When the Rubik principle was launched in early 2010, the initial international reaction ranged from reserved to outright critical. “I cannot see Rubik as being able to convince our member countries,” Pascal Saint-Amans, head of international cooperation and tax competition at the Paris-based OECD, told the delegates at the British Swiss Chamber of Commerce in Geneva. While the OECD has no official position: “I cannot see how you can explain to a jurisdiction, Germany, France, the US, whoever, that you will levy the taxes for free if it doesn’t hide something,” he said.
Then in the spring of 2010 the Euro crisis triggered by Greece appears to have changed the game. Switzerland massively supported the Euro on foreign exchange markets and the attacks on the Swiss financial system subsided over night.
In October 2010 Germany and England accepted the Swiss Rubik proposal for withholding tax in exchange of the continuation of banking secrecy. Whilst the details for the implementation of withholding taxes will still need to be negotiated, clearly pragmatic national Treasury needs have gained the upper hand.
More importantly, the United Kingdom and Germany have placed there national interests over the lofty EU Commission goals of automatic exchange of information. In addition, this bilateral strategy has irked and confused other EU member countries, who insist that any negotiation with Switzerland must be subjected to the EU’s mandate for the re-negotiation and extension of the EU Savings Directive withholding tax. Finally, the OECD has clearly stated that exchange of information on request was the universal standard and that automatic exchange of information was “not on the agenda”.
In the midst of all this confusion, enter the Ireland bailout and second Euro crisis. Capital flight continues from Europe to Switzerland and Asia, while for many clients systemic Euro risk considerations have taken precedence over tax optimisation considerations.
Looking towards next year, the FATF drive to qualify and thus criminalise tax evasion as a predicate money laundering offence deserves full attention. This would render administrative exchange of information almost redundant, as only the application of Mutual Legal Assistance Treaties for penal matters would apply! In this (brave new?) world anti-money laundering laws, initially, intended to fight drug trafficking etc, would be used against citizens whose criminal activity is limited to the non-payment of outstanding taxes.
In practice, such standards would have very far reaching consequences not only for all financial intermediaries but for economic actors in general. Financial intermediaries would need to apply foreign tax laws to respect their own national anti-money laundering laws.
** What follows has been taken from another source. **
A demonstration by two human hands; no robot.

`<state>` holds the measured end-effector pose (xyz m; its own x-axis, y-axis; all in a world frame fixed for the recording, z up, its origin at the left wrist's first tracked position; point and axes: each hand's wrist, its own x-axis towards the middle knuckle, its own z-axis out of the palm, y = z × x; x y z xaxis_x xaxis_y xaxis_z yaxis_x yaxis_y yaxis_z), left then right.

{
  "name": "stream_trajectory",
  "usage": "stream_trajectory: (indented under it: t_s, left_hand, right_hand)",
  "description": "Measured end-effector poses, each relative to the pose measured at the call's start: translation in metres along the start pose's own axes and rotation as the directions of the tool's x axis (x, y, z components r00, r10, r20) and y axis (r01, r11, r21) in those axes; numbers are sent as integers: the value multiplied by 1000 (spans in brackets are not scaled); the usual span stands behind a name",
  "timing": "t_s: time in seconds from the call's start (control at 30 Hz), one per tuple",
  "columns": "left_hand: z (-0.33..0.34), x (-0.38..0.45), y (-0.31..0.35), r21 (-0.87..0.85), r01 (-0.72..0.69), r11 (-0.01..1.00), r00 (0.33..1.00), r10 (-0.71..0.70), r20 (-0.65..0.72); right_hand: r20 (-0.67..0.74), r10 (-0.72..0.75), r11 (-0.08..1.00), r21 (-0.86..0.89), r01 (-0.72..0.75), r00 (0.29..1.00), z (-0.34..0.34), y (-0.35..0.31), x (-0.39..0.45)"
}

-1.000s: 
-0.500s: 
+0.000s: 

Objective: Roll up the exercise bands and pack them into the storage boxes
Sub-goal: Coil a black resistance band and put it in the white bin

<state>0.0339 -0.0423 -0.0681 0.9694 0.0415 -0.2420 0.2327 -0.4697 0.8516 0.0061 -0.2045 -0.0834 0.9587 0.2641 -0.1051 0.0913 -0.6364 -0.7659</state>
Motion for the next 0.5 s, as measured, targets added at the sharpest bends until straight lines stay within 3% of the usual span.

It is questionable to what extent financial intermediaries should evolve into quasi tax compliance arms for the benefit of foreign tax authorities. However, if tax evasion were indeed one day qualified as a preliminary act to money laundering, all creditors would be affected and obliged to verify the tax compliant source of funds before accepting payment. The logical consequence would be that the shadow economy as such would need to be re-qualified as money laundering. It is estimated that the shadow economy in Germany represents over 14 per cent of GDP, which translates into €352 billion! In Greece, Spain and Italy the shadow economies represent 28-22 per cent of GDP. In this context it should be emphasised that most economists agree that the current economic and financial crisis will lead to an expansion of the shadow economy in almost all OECD countries.